## WHAT TO DO:
Which lines below contain "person"? Copy every one of them.

## EXCERPTED DATA:
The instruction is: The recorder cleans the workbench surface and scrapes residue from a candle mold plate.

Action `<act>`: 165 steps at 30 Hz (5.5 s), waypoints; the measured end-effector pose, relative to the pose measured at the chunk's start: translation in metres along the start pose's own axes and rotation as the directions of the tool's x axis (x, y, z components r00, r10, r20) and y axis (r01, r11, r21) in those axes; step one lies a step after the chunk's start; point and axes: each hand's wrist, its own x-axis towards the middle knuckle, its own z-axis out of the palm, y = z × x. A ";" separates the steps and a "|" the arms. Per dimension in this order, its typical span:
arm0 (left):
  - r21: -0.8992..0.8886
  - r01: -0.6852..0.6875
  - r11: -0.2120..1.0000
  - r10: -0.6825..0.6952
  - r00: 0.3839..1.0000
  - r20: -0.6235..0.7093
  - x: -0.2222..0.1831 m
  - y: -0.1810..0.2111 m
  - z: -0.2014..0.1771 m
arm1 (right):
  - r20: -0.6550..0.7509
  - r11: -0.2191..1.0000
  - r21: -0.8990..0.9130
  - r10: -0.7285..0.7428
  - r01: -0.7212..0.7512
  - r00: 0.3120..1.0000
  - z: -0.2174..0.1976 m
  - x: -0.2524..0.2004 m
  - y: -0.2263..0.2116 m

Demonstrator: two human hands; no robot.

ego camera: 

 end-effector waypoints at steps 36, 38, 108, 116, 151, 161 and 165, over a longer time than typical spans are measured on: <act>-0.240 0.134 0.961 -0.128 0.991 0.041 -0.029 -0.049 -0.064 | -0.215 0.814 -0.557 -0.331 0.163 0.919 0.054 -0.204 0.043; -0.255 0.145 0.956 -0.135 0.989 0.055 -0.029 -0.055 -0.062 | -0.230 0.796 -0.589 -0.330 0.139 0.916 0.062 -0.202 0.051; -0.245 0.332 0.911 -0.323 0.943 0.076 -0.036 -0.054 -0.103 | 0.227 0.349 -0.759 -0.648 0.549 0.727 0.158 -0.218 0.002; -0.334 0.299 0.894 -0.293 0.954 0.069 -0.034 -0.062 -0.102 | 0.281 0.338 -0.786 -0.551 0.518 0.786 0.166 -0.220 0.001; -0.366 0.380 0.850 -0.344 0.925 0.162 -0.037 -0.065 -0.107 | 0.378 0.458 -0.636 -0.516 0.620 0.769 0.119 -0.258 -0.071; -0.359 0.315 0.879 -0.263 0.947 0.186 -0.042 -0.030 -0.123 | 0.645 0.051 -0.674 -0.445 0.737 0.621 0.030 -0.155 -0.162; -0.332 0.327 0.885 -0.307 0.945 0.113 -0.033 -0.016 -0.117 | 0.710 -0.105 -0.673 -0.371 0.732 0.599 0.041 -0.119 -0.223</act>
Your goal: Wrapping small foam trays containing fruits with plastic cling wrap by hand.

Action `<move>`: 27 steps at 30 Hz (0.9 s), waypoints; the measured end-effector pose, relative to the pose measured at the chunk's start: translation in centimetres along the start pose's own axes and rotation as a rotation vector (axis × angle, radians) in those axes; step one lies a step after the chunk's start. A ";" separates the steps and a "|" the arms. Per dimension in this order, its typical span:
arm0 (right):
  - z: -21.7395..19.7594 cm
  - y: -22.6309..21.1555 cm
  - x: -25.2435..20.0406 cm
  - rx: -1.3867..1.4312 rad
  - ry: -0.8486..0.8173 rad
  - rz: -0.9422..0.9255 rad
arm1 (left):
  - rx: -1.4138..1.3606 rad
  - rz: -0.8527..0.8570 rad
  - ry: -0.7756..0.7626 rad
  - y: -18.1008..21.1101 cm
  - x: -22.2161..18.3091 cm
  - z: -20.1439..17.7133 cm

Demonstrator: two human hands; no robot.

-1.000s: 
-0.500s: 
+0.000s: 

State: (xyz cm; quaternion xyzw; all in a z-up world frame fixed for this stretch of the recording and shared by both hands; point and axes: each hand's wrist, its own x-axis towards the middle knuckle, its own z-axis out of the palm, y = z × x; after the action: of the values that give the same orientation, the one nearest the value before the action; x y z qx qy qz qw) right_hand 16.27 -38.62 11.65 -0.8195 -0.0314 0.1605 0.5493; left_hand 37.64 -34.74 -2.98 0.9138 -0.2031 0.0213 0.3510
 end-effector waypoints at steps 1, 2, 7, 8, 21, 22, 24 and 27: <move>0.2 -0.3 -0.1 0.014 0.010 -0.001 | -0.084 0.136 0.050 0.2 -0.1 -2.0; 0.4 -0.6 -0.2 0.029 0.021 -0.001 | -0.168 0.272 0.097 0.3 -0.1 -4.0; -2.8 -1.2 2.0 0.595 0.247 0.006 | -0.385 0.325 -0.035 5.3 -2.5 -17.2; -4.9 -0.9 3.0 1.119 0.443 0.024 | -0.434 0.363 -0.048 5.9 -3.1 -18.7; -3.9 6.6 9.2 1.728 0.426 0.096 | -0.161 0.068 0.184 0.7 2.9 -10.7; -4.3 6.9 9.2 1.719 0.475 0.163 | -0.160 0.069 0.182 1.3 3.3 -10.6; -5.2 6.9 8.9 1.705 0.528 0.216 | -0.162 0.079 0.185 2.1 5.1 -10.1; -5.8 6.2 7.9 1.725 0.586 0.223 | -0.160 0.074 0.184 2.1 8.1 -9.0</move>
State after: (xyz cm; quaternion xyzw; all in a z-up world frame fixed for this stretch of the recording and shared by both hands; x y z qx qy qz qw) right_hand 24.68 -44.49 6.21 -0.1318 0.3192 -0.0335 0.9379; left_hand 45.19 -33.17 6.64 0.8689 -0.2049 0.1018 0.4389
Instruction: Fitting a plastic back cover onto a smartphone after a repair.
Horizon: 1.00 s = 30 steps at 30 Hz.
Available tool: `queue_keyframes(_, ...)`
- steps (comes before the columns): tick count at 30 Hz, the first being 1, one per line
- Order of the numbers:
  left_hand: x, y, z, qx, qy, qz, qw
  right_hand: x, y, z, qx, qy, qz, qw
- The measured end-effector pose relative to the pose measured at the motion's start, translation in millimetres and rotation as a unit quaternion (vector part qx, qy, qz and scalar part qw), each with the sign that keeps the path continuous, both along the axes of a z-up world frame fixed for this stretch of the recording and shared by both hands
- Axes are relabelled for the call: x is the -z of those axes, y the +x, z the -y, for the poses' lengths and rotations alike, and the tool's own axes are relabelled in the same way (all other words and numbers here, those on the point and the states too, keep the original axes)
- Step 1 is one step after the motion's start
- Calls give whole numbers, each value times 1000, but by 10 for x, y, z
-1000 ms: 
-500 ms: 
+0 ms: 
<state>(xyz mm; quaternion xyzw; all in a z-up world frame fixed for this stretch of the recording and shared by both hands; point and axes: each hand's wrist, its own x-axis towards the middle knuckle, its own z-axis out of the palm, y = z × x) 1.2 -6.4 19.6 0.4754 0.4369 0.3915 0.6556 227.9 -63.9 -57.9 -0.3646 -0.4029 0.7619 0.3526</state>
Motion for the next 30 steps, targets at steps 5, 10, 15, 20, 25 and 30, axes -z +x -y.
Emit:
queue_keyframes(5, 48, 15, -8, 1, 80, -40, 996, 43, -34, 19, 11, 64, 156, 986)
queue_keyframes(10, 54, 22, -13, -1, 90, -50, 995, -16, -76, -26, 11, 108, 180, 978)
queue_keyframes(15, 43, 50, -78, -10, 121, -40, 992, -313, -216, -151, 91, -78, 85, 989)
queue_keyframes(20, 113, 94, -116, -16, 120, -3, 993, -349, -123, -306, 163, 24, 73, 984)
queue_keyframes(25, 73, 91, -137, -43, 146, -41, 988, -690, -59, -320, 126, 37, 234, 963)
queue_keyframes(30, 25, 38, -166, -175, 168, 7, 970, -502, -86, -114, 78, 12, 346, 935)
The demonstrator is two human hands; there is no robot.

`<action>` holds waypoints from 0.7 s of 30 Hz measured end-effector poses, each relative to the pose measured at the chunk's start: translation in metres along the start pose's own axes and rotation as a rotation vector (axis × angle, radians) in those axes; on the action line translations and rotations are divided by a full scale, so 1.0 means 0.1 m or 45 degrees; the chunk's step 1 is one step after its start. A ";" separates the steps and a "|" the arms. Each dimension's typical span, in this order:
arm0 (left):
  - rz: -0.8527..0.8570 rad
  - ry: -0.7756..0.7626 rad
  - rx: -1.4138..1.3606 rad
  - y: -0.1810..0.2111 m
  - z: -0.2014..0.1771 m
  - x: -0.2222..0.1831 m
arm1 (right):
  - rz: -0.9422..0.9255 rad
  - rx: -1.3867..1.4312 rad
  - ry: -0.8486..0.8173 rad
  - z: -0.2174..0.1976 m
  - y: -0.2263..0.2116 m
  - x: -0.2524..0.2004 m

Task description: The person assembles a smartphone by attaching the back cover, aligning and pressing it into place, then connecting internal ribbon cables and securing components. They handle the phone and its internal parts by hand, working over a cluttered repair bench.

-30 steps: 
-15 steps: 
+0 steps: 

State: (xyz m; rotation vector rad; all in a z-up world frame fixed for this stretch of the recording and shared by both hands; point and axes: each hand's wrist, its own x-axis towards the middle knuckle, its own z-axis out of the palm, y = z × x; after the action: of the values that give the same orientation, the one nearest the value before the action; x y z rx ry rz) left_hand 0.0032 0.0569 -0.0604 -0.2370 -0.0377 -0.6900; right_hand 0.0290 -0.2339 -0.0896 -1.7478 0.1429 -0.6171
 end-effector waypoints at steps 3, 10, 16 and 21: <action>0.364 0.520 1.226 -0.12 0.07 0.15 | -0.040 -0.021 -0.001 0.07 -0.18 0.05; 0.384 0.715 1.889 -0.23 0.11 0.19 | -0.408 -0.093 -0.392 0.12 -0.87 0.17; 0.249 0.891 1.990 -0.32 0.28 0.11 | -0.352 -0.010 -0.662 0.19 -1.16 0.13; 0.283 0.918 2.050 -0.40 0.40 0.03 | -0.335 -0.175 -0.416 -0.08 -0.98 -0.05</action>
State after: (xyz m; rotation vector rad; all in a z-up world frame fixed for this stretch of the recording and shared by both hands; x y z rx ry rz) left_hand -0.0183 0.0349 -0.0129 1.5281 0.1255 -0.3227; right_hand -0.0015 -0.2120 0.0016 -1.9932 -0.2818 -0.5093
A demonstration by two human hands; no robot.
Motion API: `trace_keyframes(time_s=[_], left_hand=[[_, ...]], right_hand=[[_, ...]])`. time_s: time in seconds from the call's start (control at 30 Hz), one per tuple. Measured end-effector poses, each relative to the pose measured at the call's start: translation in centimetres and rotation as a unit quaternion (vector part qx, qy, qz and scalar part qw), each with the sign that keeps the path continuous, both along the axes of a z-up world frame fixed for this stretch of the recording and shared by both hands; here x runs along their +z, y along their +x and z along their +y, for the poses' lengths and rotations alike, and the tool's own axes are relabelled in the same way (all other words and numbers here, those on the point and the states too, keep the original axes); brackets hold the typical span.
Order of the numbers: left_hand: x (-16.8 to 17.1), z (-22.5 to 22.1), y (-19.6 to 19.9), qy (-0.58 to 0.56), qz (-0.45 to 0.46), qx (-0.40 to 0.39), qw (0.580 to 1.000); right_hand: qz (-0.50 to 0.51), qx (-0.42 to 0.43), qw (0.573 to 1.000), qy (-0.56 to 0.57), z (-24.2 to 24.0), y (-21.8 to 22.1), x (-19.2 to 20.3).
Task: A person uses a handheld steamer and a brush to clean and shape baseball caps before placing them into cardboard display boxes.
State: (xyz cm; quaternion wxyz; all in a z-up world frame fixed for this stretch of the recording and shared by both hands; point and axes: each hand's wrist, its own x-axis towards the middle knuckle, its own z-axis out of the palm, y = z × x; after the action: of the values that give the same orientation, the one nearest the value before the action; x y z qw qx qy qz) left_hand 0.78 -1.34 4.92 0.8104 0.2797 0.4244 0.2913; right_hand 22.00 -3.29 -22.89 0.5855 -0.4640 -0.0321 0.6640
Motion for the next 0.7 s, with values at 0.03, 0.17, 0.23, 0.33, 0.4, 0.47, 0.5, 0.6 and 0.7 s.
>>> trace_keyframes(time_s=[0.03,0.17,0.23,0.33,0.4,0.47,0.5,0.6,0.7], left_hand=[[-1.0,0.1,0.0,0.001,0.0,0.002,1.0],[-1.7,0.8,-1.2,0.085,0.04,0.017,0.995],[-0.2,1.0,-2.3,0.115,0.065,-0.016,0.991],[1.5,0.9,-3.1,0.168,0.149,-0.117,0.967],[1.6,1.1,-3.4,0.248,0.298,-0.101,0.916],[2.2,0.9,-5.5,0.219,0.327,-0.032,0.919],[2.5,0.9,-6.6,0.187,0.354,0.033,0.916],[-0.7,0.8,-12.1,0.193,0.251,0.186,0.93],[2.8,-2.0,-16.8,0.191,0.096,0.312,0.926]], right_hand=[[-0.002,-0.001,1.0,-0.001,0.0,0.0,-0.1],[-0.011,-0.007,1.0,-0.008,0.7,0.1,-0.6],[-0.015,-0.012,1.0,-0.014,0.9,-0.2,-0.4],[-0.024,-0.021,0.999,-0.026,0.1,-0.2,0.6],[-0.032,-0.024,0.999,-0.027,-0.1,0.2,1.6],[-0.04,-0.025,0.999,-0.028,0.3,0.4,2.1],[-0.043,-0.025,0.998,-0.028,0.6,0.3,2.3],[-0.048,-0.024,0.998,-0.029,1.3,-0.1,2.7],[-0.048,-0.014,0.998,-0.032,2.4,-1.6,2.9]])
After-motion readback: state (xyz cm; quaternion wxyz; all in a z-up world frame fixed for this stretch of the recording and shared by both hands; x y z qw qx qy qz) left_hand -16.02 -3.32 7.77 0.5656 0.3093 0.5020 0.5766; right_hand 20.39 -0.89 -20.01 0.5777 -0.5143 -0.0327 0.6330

## SOLUTION TO THIS PROBLEM:
Task description: The person assembles a smartphone by attaching the back cover, aligning and pressing it into place, then connecting internal ribbon cables and securing components. They handle the phone and its internal parts by hand, working over a cluttered repair bench.
Task: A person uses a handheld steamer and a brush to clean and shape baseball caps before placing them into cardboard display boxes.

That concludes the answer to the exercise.